When studying the cosmos we cannot perform experiments; all information is
obtained from observations and measurements. Theories are then devised by
extracting some regularity in the observations and coding this into physical
laws. Through simulations, we will engage in this methodology, as a basic part
of the course. One of the goals of this course is to help you attain science
literacy and to understand and appreciate science as a discovery process. No
one is right initially and all theories are subject to modification pending more
accurate and precise observations. Unfortunately, as illustrated, human ego can
get in the way of the objective scientific process. But there are other, most
subtle factors at work here as well:
 Even though one might identify the kind of problem that needs
investigation (e.g. how to stars shine; does the earth go around the sun?)
it is often unclear what kinds of observations and/or data need to be
collected to best address the problem.
 A more serious limitation (which occurs frequently in astronomy) is that
the instrumental precision required to make a definitive observation
doesn’t exist and therefore your measurements or observations are not
précised enough to really test anything. In addition all
instruments/detectors have noise associated with them and therefore one
must understand how their instrument works in order to more properly
determine the reliability of the data. This point will become clearer in
the good cop/bad cop assignment which is upcoming.

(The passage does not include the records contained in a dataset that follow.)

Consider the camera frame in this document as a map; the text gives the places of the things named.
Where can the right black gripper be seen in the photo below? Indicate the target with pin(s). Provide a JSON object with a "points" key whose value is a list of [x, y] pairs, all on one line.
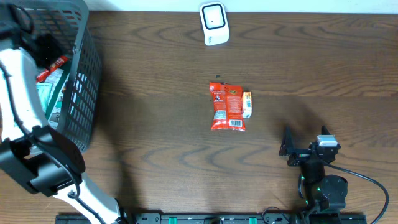
{"points": [[301, 155]]}

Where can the small orange white box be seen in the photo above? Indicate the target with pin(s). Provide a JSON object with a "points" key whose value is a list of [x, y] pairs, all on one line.
{"points": [[247, 105]]}

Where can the red snack bag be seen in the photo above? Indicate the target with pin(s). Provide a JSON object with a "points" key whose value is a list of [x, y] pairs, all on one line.
{"points": [[227, 107]]}

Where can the light green wipes pack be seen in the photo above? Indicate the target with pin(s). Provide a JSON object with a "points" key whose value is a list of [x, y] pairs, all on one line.
{"points": [[44, 92]]}

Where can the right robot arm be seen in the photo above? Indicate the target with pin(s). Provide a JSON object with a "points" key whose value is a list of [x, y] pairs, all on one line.
{"points": [[324, 194]]}

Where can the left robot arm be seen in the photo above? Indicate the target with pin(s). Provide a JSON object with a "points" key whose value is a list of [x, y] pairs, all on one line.
{"points": [[36, 156]]}

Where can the white barcode scanner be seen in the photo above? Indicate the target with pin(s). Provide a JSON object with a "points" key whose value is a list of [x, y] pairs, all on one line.
{"points": [[214, 23]]}

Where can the dark green flat package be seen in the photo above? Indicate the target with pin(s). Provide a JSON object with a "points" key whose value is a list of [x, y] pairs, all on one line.
{"points": [[58, 79]]}

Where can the grey plastic mesh basket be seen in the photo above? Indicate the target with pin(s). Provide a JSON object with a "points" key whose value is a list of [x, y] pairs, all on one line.
{"points": [[67, 22]]}

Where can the red stick sachet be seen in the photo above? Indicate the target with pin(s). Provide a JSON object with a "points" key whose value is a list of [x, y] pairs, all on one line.
{"points": [[48, 71]]}

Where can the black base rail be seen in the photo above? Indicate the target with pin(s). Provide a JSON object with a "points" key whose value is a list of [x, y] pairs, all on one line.
{"points": [[269, 218]]}

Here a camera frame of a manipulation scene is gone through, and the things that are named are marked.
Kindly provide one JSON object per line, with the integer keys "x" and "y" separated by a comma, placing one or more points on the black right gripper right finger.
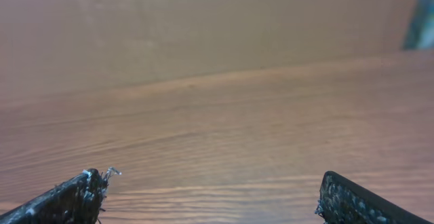
{"x": 341, "y": 201}

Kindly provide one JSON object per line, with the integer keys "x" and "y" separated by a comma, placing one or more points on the green tape strip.
{"x": 420, "y": 30}

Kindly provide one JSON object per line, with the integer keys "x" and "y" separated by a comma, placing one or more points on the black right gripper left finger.
{"x": 75, "y": 201}

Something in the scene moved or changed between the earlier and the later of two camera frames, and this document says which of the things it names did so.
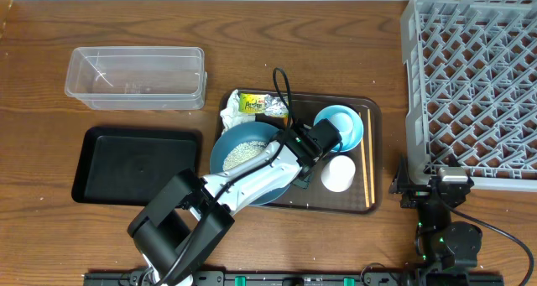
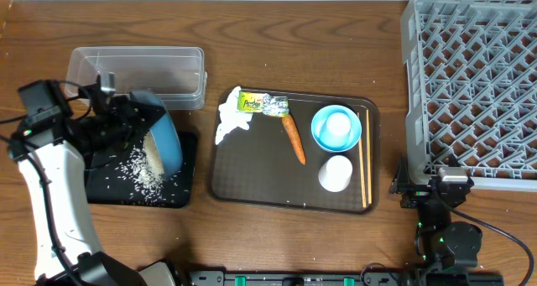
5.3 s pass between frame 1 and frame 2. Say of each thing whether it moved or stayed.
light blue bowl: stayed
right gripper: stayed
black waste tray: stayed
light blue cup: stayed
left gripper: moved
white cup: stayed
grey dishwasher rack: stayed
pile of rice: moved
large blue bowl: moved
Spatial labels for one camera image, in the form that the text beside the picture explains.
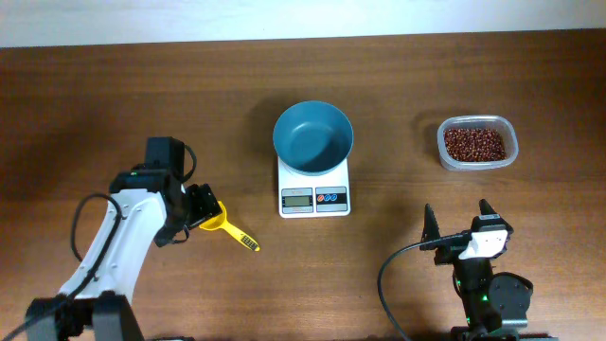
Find clear plastic container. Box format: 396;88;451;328
437;116;519;171

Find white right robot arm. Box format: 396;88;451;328
420;199;557;341

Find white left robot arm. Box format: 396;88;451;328
8;137;222;340

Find white digital kitchen scale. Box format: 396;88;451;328
277;158;351;219

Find yellow plastic scoop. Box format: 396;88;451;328
199;201;260;252

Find teal plastic bowl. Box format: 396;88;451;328
273;100;354;175

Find red beans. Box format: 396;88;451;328
443;128;507;162

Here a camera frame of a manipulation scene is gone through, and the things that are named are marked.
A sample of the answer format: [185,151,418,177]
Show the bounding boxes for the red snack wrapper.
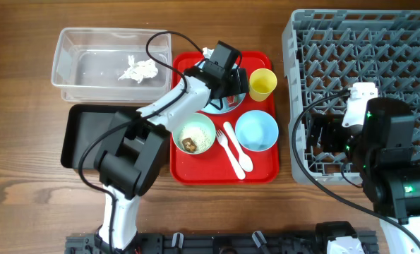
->
[226,95,238,107]

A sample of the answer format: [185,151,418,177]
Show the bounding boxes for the light blue plate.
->
[196,59,248,114]

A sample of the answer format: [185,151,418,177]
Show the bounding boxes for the yellow plastic cup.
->
[249,68,277,102]

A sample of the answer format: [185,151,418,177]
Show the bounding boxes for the green bowl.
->
[172,113,216,155]

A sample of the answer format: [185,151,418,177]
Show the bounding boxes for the light blue bowl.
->
[235,110,279,152]

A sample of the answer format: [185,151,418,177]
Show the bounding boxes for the white rice pile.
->
[179,125,211,153]

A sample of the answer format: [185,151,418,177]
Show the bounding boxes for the white tissue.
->
[118,55,159,83]

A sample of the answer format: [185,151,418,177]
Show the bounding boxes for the brown food chunk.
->
[181,138,197,153]

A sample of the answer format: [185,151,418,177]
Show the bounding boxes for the white plastic spoon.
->
[223,121,253,172]

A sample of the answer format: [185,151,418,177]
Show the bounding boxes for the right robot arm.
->
[307,97,420,253]

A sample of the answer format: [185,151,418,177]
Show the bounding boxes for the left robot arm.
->
[94,42,248,253]

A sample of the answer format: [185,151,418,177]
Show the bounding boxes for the grey dishwasher rack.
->
[282,9,420,185]

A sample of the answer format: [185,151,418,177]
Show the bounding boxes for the white plastic fork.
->
[216,130,246,180]

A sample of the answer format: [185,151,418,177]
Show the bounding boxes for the red serving tray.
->
[170,51,280,185]

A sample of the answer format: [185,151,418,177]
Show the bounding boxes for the clear plastic bin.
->
[51,28,172,104]

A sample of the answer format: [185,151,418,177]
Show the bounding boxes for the left black cable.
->
[77,30,205,198]

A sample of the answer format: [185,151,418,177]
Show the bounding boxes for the black cable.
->
[77,30,205,198]
[291,90,420,254]

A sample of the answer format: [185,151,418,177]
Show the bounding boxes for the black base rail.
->
[64,231,379,254]

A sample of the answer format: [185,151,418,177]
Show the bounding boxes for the right black cable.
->
[291,90,420,254]

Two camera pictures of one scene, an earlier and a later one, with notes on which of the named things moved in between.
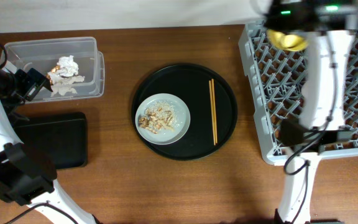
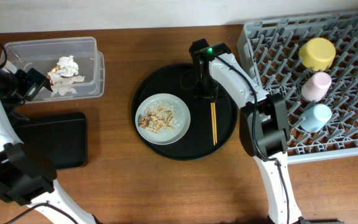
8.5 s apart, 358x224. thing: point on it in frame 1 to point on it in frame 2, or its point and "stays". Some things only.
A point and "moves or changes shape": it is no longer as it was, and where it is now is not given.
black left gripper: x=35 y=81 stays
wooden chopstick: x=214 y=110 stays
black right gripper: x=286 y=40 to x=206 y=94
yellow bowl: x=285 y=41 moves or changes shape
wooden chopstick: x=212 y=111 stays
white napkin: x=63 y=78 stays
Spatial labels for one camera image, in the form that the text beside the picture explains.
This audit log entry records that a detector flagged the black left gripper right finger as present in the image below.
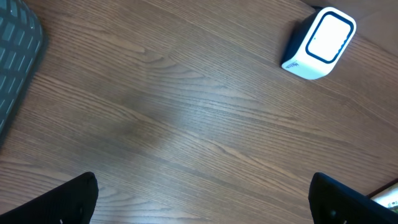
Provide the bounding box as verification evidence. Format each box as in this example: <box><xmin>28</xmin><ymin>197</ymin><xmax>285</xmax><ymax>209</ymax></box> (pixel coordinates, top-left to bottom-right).
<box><xmin>308</xmin><ymin>172</ymin><xmax>397</xmax><ymax>224</ymax></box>

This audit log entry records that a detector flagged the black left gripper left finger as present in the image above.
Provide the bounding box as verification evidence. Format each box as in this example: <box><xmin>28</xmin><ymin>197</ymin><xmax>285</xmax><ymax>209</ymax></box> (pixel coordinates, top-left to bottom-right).
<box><xmin>1</xmin><ymin>172</ymin><xmax>99</xmax><ymax>224</ymax></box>

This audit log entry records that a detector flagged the green tea box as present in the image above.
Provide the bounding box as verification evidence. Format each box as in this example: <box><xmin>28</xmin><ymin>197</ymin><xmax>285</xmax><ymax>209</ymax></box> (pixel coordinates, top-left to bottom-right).
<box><xmin>368</xmin><ymin>179</ymin><xmax>397</xmax><ymax>213</ymax></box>

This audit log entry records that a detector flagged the white barcode scanner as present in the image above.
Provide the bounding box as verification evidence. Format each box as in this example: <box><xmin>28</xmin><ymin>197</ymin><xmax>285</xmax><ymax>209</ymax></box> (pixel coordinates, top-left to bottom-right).
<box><xmin>281</xmin><ymin>7</ymin><xmax>356</xmax><ymax>80</ymax></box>

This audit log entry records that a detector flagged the grey plastic mesh basket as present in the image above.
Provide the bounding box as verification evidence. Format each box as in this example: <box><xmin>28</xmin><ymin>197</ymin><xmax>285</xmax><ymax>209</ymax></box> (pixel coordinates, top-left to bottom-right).
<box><xmin>1</xmin><ymin>0</ymin><xmax>47</xmax><ymax>141</ymax></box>

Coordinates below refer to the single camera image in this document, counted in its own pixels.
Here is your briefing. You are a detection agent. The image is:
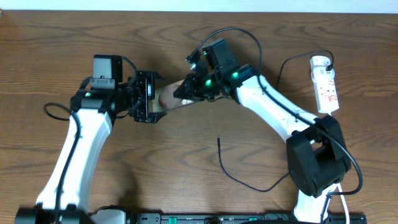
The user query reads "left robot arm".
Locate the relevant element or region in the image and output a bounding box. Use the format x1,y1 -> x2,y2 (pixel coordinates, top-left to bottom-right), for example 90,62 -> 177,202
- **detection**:
14,71 -> 164,224

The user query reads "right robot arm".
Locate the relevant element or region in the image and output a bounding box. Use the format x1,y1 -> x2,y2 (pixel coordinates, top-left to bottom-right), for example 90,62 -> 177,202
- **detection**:
174,65 -> 353,223

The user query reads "white charger adapter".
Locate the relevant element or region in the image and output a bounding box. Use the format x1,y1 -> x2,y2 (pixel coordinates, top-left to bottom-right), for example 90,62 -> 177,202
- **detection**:
311,67 -> 335,83

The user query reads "white power strip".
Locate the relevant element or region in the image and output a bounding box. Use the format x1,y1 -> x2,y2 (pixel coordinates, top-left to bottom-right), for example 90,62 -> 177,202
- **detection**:
310,55 -> 339,115

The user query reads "black charging cable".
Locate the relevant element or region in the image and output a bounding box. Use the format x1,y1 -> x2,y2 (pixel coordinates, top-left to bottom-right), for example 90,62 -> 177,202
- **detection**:
216,49 -> 335,193

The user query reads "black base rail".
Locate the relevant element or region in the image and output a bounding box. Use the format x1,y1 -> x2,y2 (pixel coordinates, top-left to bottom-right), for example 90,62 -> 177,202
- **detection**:
90,206 -> 366,224

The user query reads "white power strip cord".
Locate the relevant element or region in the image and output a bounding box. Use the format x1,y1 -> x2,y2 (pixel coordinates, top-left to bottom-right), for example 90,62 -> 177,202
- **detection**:
328,112 -> 351,224

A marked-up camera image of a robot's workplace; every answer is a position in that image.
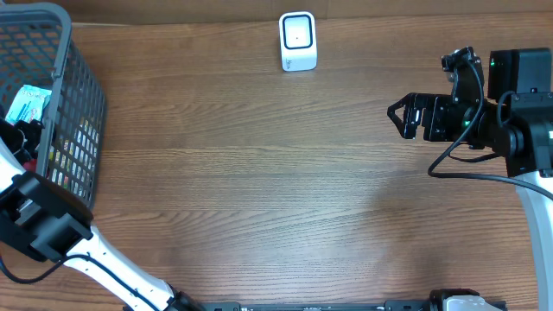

 Finally, one must be sure that one is measuring a representative sample
of the phenomena. Since we can’t go in the Universe to find our sample,
this could be a problem. For instance, 100 years ago when detectors
were far more imprecise than now, only the very nearest stars could be
measured. What if those nearby stars were not representative of stars in
general (fortunately they are)? This would mean that we have measured
a biased sample and therefore have obtained results applicable only to
that sample and not to the general phenomena. As an example, consider
a race of aliens that want to measure the average height of humans
(possibly for invasion intel …_) – suppose they choose to land in the
Portland Trailblazer locker room and made their measurements! That
sample would be biased, their results would then be biased, and they
would not have an accurate measure of the average height of humans.
Sampling problems like this in astronomy can be quite severe and we
will touch more upon this when we get to stellar parallax.